The study involved 19 participants diagnosed with metabolic syndrome, with 16 taking at least one medication, like a statin. Participants used an app created by Panda called myCircadianClock to log when and what they ate during an initial two-week baseline period followed by three months of 10-hour time-restricted eating per day. They were told they could decide what time to eat and how much to eat as long as all food consumption occurred within a 10-hour window.
More than two-thirds of participants continued with time-restricted eating for up to a year after the study concluded -- at least part of the time. "Adapting this 10-hour time-restricted eating is also a cost-effective method for reducing symptoms of metabolic syndrome and improving health," said Panda. "By delaying the onset of diabetes by even one year in a million people with prediabetes, the intervention could save roughly $9.6 billion dollars in health care costs."
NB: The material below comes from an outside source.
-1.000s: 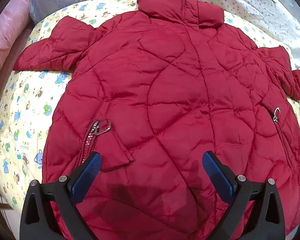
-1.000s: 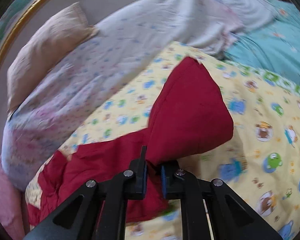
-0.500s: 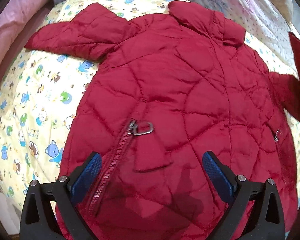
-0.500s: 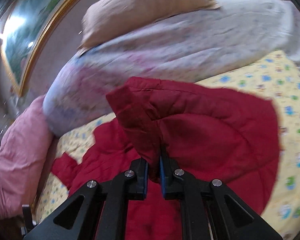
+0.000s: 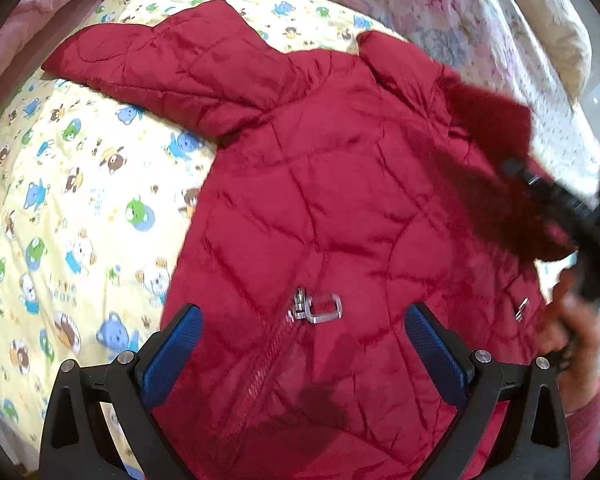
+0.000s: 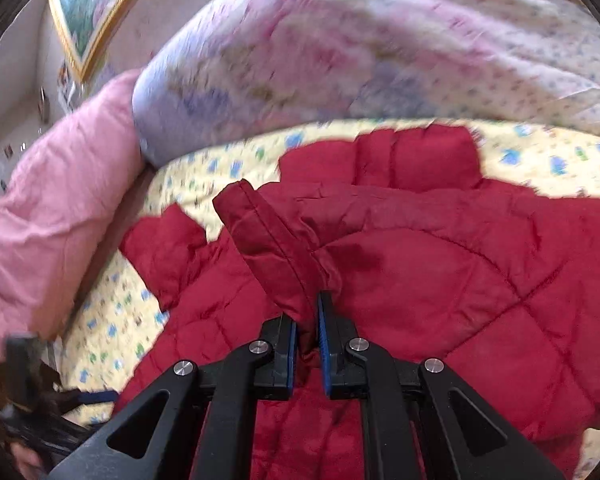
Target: Fold large clothes
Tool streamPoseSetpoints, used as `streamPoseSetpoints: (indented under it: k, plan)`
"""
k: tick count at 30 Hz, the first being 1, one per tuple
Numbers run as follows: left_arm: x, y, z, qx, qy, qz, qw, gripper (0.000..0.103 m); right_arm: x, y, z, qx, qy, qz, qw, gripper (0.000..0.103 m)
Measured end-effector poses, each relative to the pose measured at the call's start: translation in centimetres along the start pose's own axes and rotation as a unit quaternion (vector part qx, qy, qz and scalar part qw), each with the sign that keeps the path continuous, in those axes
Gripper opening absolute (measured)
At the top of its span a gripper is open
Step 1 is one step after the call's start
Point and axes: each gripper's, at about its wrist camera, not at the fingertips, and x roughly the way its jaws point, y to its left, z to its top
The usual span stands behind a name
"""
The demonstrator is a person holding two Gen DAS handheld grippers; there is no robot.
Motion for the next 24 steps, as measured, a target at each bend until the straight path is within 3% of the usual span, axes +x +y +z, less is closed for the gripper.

The research team is currently conducting another clinical trial to examine the benefits of time-restricted eating in a larger group of more than 100 participants with metabolic syndrome. The study examines additional measures that will help the researchers investigate changes in body composition and muscle function.
"Knowing how to optimize circadian rhythms could lead to a new treatment option for metabolic syndrome patients with life-altering diseases," said Taub.